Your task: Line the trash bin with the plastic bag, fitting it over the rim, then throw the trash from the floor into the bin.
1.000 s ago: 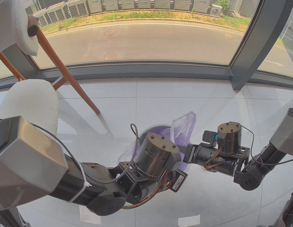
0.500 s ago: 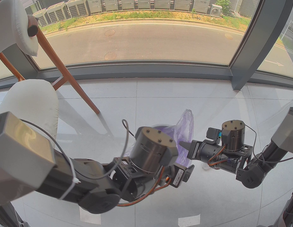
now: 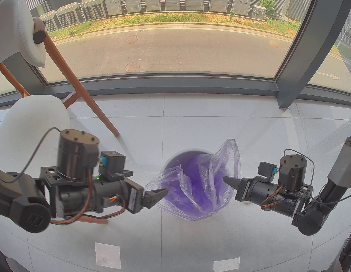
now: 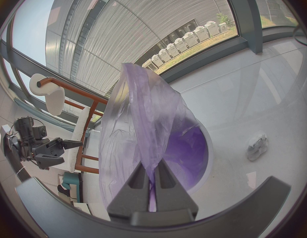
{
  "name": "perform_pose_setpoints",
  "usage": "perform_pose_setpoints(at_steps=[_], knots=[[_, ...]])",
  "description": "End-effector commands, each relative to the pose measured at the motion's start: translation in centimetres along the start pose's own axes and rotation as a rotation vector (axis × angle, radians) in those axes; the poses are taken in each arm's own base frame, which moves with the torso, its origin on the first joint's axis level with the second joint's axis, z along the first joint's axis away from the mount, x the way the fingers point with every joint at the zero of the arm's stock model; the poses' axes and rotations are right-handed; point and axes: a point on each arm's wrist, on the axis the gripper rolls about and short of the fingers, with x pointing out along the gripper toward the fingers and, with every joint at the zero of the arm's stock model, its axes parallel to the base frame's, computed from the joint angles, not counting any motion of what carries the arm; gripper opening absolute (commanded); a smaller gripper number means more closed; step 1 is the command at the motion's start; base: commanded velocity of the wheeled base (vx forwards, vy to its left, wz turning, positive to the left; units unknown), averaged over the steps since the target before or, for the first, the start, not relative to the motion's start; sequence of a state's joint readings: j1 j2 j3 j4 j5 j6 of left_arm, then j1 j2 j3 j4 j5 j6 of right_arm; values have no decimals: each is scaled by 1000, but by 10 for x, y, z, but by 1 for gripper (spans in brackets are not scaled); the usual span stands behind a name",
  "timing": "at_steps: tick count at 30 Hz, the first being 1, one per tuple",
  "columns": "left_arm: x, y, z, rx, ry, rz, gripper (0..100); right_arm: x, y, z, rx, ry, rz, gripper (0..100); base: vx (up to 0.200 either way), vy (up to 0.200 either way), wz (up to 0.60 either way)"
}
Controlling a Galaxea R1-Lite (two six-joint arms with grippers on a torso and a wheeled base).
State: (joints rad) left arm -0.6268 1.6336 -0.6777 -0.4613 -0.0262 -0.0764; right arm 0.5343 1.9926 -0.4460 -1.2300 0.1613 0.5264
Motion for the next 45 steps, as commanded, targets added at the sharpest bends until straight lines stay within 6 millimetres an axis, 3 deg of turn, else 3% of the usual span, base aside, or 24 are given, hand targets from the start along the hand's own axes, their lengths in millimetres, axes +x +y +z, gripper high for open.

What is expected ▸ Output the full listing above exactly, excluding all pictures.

Your response ▸
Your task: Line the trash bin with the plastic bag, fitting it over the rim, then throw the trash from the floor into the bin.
1.000 s ago: 
0.500 s ago: 
now: 
now: 
{
  "name": "perform_pose_setpoints",
  "usage": "perform_pose_setpoints(at_steps=[_], knots=[[_, ...]])",
  "description": "End-effector commands, each relative to the pose measured at the motion's start: translation in centimetres along the start pose's own axes and rotation as a rotation vector (axis × angle, radians) in those axes; the poses are taken in each arm's own base frame, which moves with the torso, its origin on the first joint's axis level with the second joint's axis, z along the first joint's axis away from the mount, x the way the fingers point with every joint at the zero of the arm's stock model; the poses' axes and rotations are right-handed; point and axes: a point on each arm's wrist, on the axis the gripper rolls about and short of the fingers, with x pointing out along the gripper toward the fingers and, with every joint at the zero of the arm's stock model, its axes parallel to the base frame's, computed from the joint angles, not counting any motion of what carries the arm; gripper opening absolute (commanded); a smaller gripper number means more closed; step 1 is the command at the motion's start; base: commanded velocity of the wheeled base (vx forwards, vy to its left, wz turning, positive to the left; units unknown), averaged over the steps since the target before or, for the first, the start, not relative to the motion's start; sequence of a state's joint readings: j1 j2 j3 j4 j5 j6 of left_arm, then j1 j2 j3 j4 j5 j6 of right_arm; values have no decimals: each is scaled by 1000, but by 10 for x, y, z, but by 1 for gripper (spans in brackets are not scaled); the usual span stands behind a name",
  "timing": "at_steps: tick count at 30 Hz, the first being 1, one per tuple",
  "columns": "left_arm: x, y, z, rx, ry, rz, gripper (0..100); right_arm: x, y, z, rx, ry, rz, gripper (0..100); base: vx (up to 0.200 either way), vy (up to 0.200 either way), wz (up to 0.60 either way)"
}
Controlling a Galaxea R1-Lite (two six-joint arms with grippers on a torso and a wheeled base).
State: (joints rad) left arm -0.6268 1.6336 -0.6777 -0.4613 -0.0262 -0.0764; right arm 0.5343 1.9926 -0.4460 -1.2300 0.1613 0.5264
Motion for the next 45 steps, as commanded, targets added at the sharpest bends until straight lines stay within 6 millimetres an axis, 3 deg of turn, else 3% of the usual span, base aside, or 24 are given, hand targets from the start along the hand's own axes, their lengths in millimetres, axes +x +y +z, gripper high for open.

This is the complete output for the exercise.